*** Listed records

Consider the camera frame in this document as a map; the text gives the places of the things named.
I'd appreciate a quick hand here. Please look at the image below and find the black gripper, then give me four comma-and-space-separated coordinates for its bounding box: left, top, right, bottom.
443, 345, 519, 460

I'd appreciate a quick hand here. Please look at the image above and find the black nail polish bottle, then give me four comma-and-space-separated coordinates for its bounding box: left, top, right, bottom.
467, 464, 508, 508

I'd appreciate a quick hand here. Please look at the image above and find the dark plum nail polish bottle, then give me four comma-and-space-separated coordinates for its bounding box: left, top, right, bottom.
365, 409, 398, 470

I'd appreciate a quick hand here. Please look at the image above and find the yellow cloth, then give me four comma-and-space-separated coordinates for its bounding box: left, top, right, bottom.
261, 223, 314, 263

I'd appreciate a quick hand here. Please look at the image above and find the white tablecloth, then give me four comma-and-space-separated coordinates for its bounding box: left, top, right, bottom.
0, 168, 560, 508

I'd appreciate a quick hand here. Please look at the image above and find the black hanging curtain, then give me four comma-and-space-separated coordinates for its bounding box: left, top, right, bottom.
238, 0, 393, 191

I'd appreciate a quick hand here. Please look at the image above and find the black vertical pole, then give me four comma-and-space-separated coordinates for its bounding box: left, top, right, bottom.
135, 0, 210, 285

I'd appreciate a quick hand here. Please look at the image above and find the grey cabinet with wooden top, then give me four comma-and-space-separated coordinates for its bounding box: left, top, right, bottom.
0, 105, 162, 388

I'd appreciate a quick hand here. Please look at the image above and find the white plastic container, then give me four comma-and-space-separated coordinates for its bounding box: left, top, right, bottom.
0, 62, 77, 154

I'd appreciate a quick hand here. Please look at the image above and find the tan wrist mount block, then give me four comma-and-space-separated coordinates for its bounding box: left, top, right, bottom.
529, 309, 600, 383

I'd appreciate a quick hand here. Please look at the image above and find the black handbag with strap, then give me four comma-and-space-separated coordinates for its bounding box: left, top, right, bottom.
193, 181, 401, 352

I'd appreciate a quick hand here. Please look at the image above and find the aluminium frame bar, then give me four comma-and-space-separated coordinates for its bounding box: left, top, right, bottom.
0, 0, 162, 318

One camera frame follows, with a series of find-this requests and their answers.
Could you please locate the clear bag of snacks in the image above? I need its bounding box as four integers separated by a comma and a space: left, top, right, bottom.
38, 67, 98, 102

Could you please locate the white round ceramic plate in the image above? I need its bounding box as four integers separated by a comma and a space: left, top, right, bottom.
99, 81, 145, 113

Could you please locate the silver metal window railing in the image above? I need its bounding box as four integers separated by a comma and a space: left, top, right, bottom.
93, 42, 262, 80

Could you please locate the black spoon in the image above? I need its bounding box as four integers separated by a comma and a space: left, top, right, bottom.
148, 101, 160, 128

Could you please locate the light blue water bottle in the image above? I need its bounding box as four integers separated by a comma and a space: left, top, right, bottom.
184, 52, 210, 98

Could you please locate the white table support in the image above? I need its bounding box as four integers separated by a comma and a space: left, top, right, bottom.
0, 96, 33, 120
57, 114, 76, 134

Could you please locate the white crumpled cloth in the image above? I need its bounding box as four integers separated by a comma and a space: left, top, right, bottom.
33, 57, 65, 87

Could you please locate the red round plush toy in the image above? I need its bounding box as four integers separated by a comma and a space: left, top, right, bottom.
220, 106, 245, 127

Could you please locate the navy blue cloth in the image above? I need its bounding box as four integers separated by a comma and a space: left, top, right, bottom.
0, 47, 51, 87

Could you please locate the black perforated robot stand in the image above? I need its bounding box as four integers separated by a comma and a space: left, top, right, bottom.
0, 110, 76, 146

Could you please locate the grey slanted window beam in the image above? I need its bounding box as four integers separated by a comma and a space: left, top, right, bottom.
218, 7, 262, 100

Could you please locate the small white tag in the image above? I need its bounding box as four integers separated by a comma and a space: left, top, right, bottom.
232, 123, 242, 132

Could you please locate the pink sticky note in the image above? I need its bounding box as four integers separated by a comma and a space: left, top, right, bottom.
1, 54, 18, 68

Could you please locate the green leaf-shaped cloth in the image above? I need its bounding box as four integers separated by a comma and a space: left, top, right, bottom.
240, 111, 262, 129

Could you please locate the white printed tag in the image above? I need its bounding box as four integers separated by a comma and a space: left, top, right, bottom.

******

The answer must consist of every line from the data that holds the string "camera".

*Exercise answer:*
Consider the camera frame in this document as a map; the text gives the places of the things named.
One camera frame follows, with a series of find-this requests and their answers.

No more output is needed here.